Today’s panel at SES San Jose had a lively round table discussion on the ethics of white hat vs. black hat practices in social media. The outstanding cast of speakers featured (the never ghoulish) Lee Odden CEO of TopRank Online Marketing, Beth Harte Principal of Harte Marketing, Chris Bennett president and founder of 97th Floor and the notorious Dave Snyder co-founder of Search & Social.

The bottom line is- don’t be stupid, consumer trust is sacred and they can smell BS from a mile away.

Moderator Dave Evans of Digital Voodoo gave an excellent overview of proper use of Social Media. There isn’t a divine law regarding social media and proper practices, he said, BUT consumer trust is sacred. If you misuse social media the collective will find you- they are smart and can spot an outsider.

The panel seemed in agreement that “Black Hat” is pretty much BS- it’s either smart marketing or it’s dumb. Odden stated the intention of black hat practices is to get better results faster but marketers also need to manage risk. And the risk involved with deceiving with social media may not be easy to quantify monetarily but consumers lose trust.

Snyder commented that the term black hat was used for spammers, there is a term of ethic when it comes to black hat so “let’s not give back handed slaps to real good black hats.” Cheers.

He went on to say, “It’s all about the community accepting it. There’s no way to “GAME” social media– the users will kick it out if it’s no good.” Breaking these ethics of the community would be spamming it for links. Tsk tsk.

Ghost Writers- Not Black Hat But Not Good
Harte raised an excellent point- ghost bloggers and tweeters are deceptive in her eyes, “I don’t want to talk to a mouth piece. You want to know who you’re engaging with.” Odden agreed with the sentiment- if you’re trying to create a relationship then yes, disclose and be honest but if your avatar is just pumping out corporate information which the community accepts then that’s ok. Ghost bloggers aren’t considered black hat though- so where’s the line?
Are SEOs and PR firms who provide this service for their clients screwed?

A counter argument brought up by Bennett. No. Each platform is different and you can’t leverage it unless you know it and this is where social marketers excell. Snyder explained that SEOs act as a bullhorn, “we’re not the voice, we’re just giving them the tools and teaching people how to utilize the platform to communicate.”

To overcome the ghost writer no-no Harte suggested brands create a voice within their company by assessing its employees. Find your gems that can write, are social and have personality. It’s best to start internally and work your way out.

Who’s To Blame?
The next heated discussion, raised by Snyder, circled around blaming the platforms for enabling the spammy evil doers. Twitter- if you want to make the media better stop spammers. “But are you going to blame the telephone for calling you at dinner?” asked Odden, no, that would be silly.

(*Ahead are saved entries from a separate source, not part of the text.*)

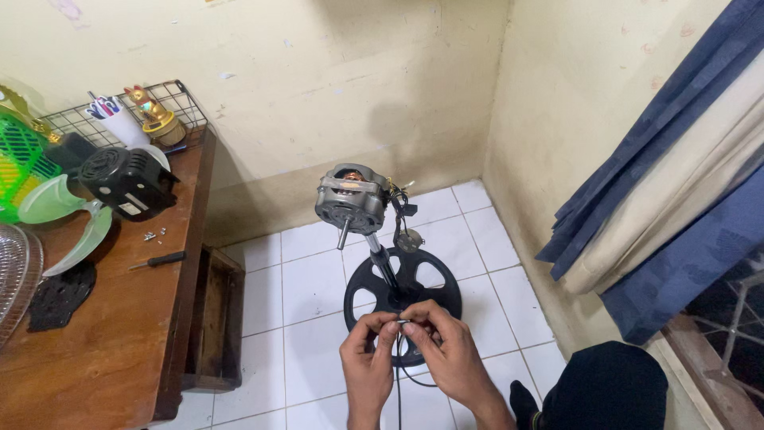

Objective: The person uses a screwdriver to tighten screws on a fan motor mounted on a stand. They repeatedly adjust the motor housing and secure components while working at a wooden table with disassembled fan parts nearby.

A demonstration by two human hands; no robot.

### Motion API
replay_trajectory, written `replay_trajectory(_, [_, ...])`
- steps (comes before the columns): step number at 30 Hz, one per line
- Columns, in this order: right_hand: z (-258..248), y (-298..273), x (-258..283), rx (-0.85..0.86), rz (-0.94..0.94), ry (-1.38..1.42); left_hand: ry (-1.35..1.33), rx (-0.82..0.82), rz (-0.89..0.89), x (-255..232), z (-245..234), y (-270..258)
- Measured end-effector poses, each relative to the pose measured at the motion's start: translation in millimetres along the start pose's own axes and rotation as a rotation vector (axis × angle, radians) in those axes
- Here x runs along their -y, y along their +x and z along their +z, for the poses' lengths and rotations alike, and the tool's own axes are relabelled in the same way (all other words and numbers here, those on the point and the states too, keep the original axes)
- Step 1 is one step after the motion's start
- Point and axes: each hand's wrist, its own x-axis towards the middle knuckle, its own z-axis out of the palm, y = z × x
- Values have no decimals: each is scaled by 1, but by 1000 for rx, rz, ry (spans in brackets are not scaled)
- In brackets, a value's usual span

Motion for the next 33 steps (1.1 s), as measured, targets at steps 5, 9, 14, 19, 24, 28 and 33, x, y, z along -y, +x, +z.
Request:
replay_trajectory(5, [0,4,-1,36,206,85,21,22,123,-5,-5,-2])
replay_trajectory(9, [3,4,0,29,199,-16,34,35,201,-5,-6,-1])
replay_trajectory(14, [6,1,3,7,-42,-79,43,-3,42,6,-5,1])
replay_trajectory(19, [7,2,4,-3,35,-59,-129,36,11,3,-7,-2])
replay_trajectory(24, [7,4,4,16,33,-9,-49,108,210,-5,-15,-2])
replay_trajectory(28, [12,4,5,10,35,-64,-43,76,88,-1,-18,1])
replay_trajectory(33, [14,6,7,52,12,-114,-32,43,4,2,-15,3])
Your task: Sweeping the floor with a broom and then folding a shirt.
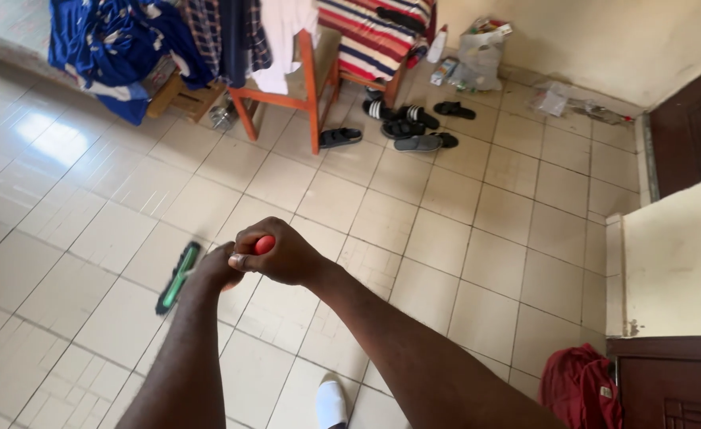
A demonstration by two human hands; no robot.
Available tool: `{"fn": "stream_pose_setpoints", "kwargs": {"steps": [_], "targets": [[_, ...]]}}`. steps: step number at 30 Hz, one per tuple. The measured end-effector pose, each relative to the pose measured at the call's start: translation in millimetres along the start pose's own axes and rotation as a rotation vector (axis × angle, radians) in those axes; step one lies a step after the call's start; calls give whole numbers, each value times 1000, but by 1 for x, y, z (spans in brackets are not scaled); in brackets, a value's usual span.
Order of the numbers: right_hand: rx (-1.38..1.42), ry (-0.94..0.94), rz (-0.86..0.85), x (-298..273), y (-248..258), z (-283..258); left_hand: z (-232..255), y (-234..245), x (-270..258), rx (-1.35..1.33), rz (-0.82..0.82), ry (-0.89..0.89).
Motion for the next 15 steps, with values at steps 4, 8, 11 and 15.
{"fn": "stream_pose_setpoints", "kwargs": {"steps": [4,8,11,15], "targets": [[40,58,-4,-33,50,0,67,-23,-15,76,-53,-44],[116,34,-25,-83,102,-3,115,-68,-19,8,-57,-70],[82,12,-29,-124,145,-9,167,-96,-16,-13,-41,-88],[73,28,-15,-175,192,-13,231,-123,-45,21,-57,-63]]}}
Point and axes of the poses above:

Should Twitter do something about spammers? Isn’t it their job? Snyder hypothesized that Twitter doesn’t want to kill spam bots because they want to be acquired and a social media platform gets acquired by having massive amounts of profiles so they let the spammers loose. It makes sense.

In the end, the panel was mostly agreed, some more robustly than others, that “black hat” should be dead. Yes, there are ethics when it comes to social media but who’s to say what’s right or wrong? The community decides what it wants or doesn’t want and generally it will police itself.